• Assignment: Return every line below exactly, without dropping any.
====== Stored data
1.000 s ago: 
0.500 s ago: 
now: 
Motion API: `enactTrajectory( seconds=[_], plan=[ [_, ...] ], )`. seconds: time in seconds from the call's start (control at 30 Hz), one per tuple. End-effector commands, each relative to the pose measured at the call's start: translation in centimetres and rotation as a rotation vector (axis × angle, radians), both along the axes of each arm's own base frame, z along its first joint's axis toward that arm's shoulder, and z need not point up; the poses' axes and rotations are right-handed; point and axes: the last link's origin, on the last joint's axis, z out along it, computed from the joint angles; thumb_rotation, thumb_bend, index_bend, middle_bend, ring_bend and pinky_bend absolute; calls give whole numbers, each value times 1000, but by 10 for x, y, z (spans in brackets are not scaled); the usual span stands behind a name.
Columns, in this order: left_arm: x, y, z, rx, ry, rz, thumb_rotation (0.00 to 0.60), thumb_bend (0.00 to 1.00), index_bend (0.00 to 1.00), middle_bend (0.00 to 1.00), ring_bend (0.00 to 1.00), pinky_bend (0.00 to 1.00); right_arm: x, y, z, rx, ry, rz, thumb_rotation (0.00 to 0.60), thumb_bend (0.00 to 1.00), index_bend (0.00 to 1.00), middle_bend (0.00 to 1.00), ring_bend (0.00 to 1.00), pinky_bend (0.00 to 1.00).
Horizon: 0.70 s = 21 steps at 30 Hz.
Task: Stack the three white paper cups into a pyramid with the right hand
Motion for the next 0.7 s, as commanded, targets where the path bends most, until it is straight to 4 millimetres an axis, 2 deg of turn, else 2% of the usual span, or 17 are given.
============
• Written reply:
1.000 s ago: 
0.500 s ago: 
now: 
Motion API: `enactTrajectory( seconds=[_], plan=[ [_, ...] ], )`. seconds: time in seconds from the call's start (control at 30 Hz), one per tuple. End-effector commands, each relative to the pose measured at the call's start: translation in centimetres and rotation as a rotation vector (axis × angle, radians), both along the axes of each arm's own base frame, z along its first joint's axis toward that arm's shoulder, and z need not point up; the poses' axes and rotations are right-handed; point and axes: the last link's origin, on the last joint's axis, z out along it, computed from the joint angles; thumb_rotation, thumb_bend, index_bend, middle_bend, ring_bend and pinky_bend absolute; calls give whole numbers, each value times 1000, but by 10 for x, y, z (spans in brackets are not scaled); the usual span stands behind a name.
Columns, in this order: left_arm: x, y, z, rx, ry, rz, thumb_rotation (0.00 to 0.60), thumb_bend (0.00 to 1.00), index_bend (0.00 to 1.00), middle_bend (0.00 to 1.00), ring_bend (0.00 to 1.00), pinky_bend (0.00 to 1.00); right_arm: x, y, z, rx, ry, rz, thumb_rotation (0.00 to 0.60), thumb_bend (0.00 to 1.00), index_bend (0.00 to 1.00), middle_bend (0.00 to 1.00), ring_bend (0.00 to 1.00), pinky_bend (0.00 to 1.00).
Horizon: 0.70 s = 21 steps at 30 Hz.
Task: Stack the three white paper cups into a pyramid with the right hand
Motion for the next 0.7 s, as commanded, targets where the path bends most, until it is straight to 4 millimetres an axis, 2 deg of turn, else 2% of the usual span, or 17 are given.

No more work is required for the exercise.